Une mesure fortement soutenue par les associations de consommateurs qui ont appelé, ce jeudi dans un communiqué commun, à mettre «enfin un terme au harcèlement marketing». Selon un sondage effectué en octobre par l’UFC Que choisir, cosignataire, 97% des Français se déclarent agacés par le démarchage commercial. Actuellement, «chaque citoyen est présumé consentant pour être démarché, ce qu’on appelle “l’opt-out”, explique le sénateur Pierre-Jean Verzelen qui a déposé cette proposition de loi. Je propose d’inverser la donne et que l’on considère que chaque Français refuse d’être démarché», soit le principe de l’«opt-in». Le texte laisse la possibilité à un consommateur de signifier son consentement pour être démarché par une entreprise.
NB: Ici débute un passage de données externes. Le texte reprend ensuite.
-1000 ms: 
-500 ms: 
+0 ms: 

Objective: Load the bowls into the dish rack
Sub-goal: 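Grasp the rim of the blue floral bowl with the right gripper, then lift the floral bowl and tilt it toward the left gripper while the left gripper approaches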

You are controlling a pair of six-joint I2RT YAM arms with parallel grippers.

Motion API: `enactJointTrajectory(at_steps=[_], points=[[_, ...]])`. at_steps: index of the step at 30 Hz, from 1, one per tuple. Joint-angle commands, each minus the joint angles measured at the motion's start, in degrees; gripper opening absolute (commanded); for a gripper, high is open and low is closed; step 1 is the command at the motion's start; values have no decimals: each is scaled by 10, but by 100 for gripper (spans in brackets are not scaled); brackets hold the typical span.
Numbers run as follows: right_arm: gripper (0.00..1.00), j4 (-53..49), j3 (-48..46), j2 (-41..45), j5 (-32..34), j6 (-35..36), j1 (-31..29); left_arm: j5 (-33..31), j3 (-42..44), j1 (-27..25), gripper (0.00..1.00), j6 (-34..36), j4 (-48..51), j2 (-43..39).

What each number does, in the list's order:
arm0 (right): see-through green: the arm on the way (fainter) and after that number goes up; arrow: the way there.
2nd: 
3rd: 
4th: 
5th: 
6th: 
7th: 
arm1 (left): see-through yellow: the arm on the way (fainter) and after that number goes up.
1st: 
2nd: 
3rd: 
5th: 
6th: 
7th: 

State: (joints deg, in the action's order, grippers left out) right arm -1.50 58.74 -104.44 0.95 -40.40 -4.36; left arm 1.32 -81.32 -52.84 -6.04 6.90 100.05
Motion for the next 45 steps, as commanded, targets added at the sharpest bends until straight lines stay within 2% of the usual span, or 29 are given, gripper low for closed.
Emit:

Deux types de prospections déjà interdites

Actuellement, il est possible de s’inscrire en ligne sur la liste d’opposition Bloctel, mise en place en 2016, et créée par la «loi Hamon» sur la consommation de 2014. Seules exceptions : les démarchages pour de la presse, les instituts de sondage, les associations et les entreprises avec lesquelles le consommateur a déjà une relation commerciale. «Je suis inscrit sur Bloctel et je suis démarché tout le temps», témoigne Pierre-Jean Verzelen. Ces dernières années, d’autres mesures sont venues encadrer davantage le démarchage, autorisé uniquement du lundi au vendredi, hors jours fériés et durant certains horaires. Un même professionnel n’a pas non plus le droit de démarcher un consommateur plus de quatre fois par mois.

Depuis 2020, deux types de prospections ont été totalement interdits : le démarchage téléphonique dans le secteur de la rénovation énergétique et le rabattage par téléphone, SMS, mail ou sur les réseaux pour le compte personnel de formation. Le non-respect de l’inscription de ces règles est passible d’une amende de 75 000 euros au maximum pour une personne physique et 375 000 euros pour une personne morale. Mais dans les faits, «il y a très peu de sanctions. Le cadre actuel ne fonctionne pas. l’Etat ne se donne pas la puissance de respecter la loi», estime Pierre-Jean Verzelen. Alors que la solution est à portée de main, selon le parlementaire. Il prend notamment l’exemple de l’Allemagne.

«Le démarchage téléphonique sans le consentement explicite préalable du consommateur est interdit en Allemagne. Le consentement du consommateur doit être documenté et conservé par celui qui fait le démarchage pendant cinq ans. La sanction en cas de non-respect de cette règle peut aller jusqu’à une amende de 300 000 euros», résume le Centre européen des Consommateurs qui défend aussi d’obtenir obligatoirement le consentement du consommateur avant tout démarchage et de mettre à sa disposition «un bouton de révocation comparable au bouton de résiliation sur les sites Internet». En 2023, l’Agence fédérale des réseaux a infligé 1,4 million d’euros d’amende pour des appels marketing non sollicités, contre 1,15 million d’euros en 2022. Le nombre de plainte de son côté a quasiment été divisé par deux.